In today's world, organizations produce gigabytes of information every day from various applications that are actively utilized by employees for various purposes. The data sources can vary from application software databases, online social media, mobile devices, and system logs to factory-based operational subsystem sensors. With such huge, heterogeneous data, it becomes a challenge for IT teams to process it together and provide data analytics. In addition to this, the size of this information is growing exponentially. With such variety and veracity, using standard data-processing applications to deal with large datasets becomes a challenge and the traditional distributed system cannot handle this Big Data. In this chapter, we intend to look at the problem of handling Big Data using Apache Solr and other distributed systems.

We have already seen some information about NOSQL databases and CAP theorem in Chapter 2, Getting Started with Apache Solr. NOSQL databases can be classified into multiple types: key-value based stores or columnar storage, document-oriented storage, graph databases, and so on. In key-value stores, the data gets stored in terms of key and values. Key is a unique identifier that identifies each data unit, and value is your actual data unit (document). There are further subtypes to this store: hierarchical, tabular, volatile (in-memory) and persistent (storage). NOSQL databases provide support for heavy data storage such as Big Data, unlike standard relational database models. Recently, Gartner (http://www.gartner.com/newsroom/id/2304615) published an executive program survey report, which reveals that Big Data and analytics are among the top 10 business priorities for CIOs; similarly, analytics and BI stand top priority for CIO's technical priorities.

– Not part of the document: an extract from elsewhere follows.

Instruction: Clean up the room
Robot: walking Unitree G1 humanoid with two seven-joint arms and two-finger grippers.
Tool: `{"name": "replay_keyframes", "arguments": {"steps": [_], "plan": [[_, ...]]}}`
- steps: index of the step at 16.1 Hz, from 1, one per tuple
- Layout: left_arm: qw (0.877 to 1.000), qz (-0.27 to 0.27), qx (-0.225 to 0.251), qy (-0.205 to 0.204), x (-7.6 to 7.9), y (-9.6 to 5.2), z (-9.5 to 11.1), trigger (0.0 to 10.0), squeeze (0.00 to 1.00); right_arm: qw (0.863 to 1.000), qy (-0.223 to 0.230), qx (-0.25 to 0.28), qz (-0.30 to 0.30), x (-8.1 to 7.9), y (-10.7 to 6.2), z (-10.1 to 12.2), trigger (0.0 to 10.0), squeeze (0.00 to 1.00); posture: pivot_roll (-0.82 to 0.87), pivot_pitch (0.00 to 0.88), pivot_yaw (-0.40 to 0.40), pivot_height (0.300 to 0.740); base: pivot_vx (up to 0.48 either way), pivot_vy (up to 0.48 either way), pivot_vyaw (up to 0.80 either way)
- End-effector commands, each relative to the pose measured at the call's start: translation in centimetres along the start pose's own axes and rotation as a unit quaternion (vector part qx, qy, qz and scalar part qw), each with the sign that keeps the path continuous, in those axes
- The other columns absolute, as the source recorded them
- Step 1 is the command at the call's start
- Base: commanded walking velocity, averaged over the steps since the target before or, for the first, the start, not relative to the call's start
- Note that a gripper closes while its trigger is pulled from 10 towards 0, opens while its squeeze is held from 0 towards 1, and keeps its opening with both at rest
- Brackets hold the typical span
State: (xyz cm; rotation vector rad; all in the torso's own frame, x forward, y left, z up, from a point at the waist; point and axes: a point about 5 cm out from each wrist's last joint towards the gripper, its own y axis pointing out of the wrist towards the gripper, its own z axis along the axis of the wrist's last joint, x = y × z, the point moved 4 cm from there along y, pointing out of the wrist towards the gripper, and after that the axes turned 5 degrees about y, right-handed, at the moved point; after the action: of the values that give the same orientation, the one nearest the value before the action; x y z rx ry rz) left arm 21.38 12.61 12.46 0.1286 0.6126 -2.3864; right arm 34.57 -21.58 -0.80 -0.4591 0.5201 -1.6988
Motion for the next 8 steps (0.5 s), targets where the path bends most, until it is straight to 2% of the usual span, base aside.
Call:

Big Data presents three major concerns of any organization: the storage of Big Data, data access or querying, and data analytics. Apache Hadoop provides an excellent implementation framework for the organizations looking to solve these problems. Similarly, there is other software that provides efficient storage and access to Big Data, such as Apache Cassandra and R Statistical. In this chapter, we intend to explore the possibilities of Apache Solr in working with Big Data. We have already seen scaling search with SolrCloud in the previous chapters. In this chapter, we will be focusing on the following topics:

Apache Hadoop is designed to work in a completely distributed manner. The Apache Hadoop ecosystem comprises two major components, which are as follows:

The MapReduce framework splits the input data into small chunks that are forwarded to a mapper, followed by a reducer that reduces them and produces the final outcome. Similarly, the HDFS filesystem manages how the datasets are stored in the Hadoop cluster. Apache Hadoop can be set up in a single proxy node or in a cluster node configuration. Apache Solr can be integrated with the Hadoop ecosystem in different ways. Let's look at each of them.

Apache Solr and HDFS

Apache Solr can utilize HDFS to index and store its indices on the Hadoop system. It does not utilize MapReduce-based framework for indexing. The following diagram shows the interaction pattern between Solr and HDFS. You can read more details about Apache Hadoop at http://hadoop.apache.org/docs/r2.4.0/.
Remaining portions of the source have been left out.